#### What to work on:
Below are the records; copy exactly the stretch from the line containing "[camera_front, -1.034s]" through the line containing "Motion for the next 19", both ends included, and nothing else.

#### Provided data:

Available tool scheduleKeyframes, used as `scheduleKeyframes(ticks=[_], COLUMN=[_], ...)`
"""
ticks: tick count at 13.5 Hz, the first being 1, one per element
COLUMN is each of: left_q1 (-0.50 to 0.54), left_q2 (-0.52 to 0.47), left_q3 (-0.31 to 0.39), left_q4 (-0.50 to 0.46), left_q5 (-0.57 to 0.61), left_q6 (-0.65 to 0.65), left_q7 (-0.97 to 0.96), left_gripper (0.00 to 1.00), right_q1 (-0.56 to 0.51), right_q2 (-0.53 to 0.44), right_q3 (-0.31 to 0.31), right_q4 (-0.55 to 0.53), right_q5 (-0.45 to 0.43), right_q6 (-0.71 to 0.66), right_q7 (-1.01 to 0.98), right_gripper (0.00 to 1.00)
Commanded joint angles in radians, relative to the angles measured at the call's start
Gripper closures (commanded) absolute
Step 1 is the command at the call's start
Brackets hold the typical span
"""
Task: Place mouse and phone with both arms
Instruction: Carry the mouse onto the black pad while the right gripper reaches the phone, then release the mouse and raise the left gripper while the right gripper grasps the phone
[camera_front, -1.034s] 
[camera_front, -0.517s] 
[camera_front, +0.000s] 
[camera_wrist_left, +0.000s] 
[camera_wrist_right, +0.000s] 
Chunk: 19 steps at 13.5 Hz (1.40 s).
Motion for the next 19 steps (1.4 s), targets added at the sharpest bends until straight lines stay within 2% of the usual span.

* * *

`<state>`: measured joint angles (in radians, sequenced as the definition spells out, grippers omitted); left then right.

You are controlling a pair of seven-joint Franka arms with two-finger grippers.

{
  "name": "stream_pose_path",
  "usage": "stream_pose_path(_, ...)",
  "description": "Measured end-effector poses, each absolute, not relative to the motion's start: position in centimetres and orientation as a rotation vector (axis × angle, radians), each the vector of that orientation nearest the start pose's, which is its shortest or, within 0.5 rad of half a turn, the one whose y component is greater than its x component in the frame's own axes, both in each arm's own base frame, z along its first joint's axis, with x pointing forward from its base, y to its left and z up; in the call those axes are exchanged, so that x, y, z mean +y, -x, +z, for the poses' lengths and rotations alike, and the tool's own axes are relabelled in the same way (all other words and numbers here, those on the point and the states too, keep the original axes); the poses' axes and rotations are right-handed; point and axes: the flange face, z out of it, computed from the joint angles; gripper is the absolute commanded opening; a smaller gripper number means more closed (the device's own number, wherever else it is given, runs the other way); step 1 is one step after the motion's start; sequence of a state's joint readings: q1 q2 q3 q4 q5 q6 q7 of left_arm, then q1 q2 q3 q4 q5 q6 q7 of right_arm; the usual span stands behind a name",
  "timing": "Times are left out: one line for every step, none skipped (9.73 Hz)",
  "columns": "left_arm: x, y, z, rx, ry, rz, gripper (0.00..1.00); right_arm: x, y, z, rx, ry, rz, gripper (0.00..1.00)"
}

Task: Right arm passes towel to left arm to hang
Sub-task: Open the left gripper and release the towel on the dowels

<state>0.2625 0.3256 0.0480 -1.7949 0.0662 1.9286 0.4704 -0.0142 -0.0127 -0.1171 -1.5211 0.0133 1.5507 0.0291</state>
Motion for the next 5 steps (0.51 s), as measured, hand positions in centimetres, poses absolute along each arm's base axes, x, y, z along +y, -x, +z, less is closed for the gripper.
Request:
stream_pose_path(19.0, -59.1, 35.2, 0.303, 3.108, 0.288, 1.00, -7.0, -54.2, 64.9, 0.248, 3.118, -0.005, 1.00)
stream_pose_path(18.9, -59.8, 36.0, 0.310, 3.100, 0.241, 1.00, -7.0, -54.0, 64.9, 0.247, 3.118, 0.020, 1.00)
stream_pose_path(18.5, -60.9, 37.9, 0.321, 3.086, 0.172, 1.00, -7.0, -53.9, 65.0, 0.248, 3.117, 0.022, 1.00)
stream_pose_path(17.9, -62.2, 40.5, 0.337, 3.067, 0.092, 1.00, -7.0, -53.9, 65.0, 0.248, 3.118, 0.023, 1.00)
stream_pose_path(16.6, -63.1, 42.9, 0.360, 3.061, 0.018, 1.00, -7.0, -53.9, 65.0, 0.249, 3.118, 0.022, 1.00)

#### Answer box:
[camera_front, -1.034s] 
[camera_front, -0.517s] 
[camera_front, +0.000s] 
[camera_wrist_left, +0.000s] 
[camera_wrist_right, +0.000s] 
Chunk: 19 steps at 13.5 Hz (1.40 s).
Motion for the next 19 steps (1.4 s), targets added at the sharpest bends until straight lines stay within 2% of the usual span.

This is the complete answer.